**WHAT YOU NEED TO DO:**
Report back every line below that carries the word "frame".

[Extracted records]

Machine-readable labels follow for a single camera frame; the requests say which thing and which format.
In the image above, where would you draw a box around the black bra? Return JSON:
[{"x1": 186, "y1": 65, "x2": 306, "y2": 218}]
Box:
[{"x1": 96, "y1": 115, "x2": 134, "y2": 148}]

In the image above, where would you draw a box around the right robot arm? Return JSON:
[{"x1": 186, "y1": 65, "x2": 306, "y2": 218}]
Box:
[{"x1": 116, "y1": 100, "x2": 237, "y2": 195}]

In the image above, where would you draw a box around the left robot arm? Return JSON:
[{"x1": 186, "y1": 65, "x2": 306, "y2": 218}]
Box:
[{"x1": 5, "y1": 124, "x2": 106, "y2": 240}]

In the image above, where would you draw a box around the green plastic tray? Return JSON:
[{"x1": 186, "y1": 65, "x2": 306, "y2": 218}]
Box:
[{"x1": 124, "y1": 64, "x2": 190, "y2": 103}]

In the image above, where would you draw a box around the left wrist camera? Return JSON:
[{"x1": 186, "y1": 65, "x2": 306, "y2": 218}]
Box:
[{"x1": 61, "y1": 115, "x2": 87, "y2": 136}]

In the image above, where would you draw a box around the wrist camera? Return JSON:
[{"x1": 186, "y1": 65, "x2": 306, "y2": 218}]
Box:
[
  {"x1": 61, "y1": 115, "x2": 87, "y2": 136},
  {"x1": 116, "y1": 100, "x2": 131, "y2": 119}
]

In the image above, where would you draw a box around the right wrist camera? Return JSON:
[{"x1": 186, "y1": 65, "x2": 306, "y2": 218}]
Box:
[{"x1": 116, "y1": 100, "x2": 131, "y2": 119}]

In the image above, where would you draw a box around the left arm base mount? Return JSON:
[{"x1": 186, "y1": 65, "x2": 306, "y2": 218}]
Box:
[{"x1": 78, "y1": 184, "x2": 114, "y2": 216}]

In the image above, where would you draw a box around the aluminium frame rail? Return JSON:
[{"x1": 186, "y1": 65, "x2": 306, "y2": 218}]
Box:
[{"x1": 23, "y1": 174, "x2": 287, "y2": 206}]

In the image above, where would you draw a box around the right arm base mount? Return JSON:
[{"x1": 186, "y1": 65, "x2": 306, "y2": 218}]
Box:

**RESPONSE:**
Machine-readable labels follow for a single camera frame; the requests say which thing and which format.
In the image above, where would you draw a box around the aluminium frame rail? Return JSON:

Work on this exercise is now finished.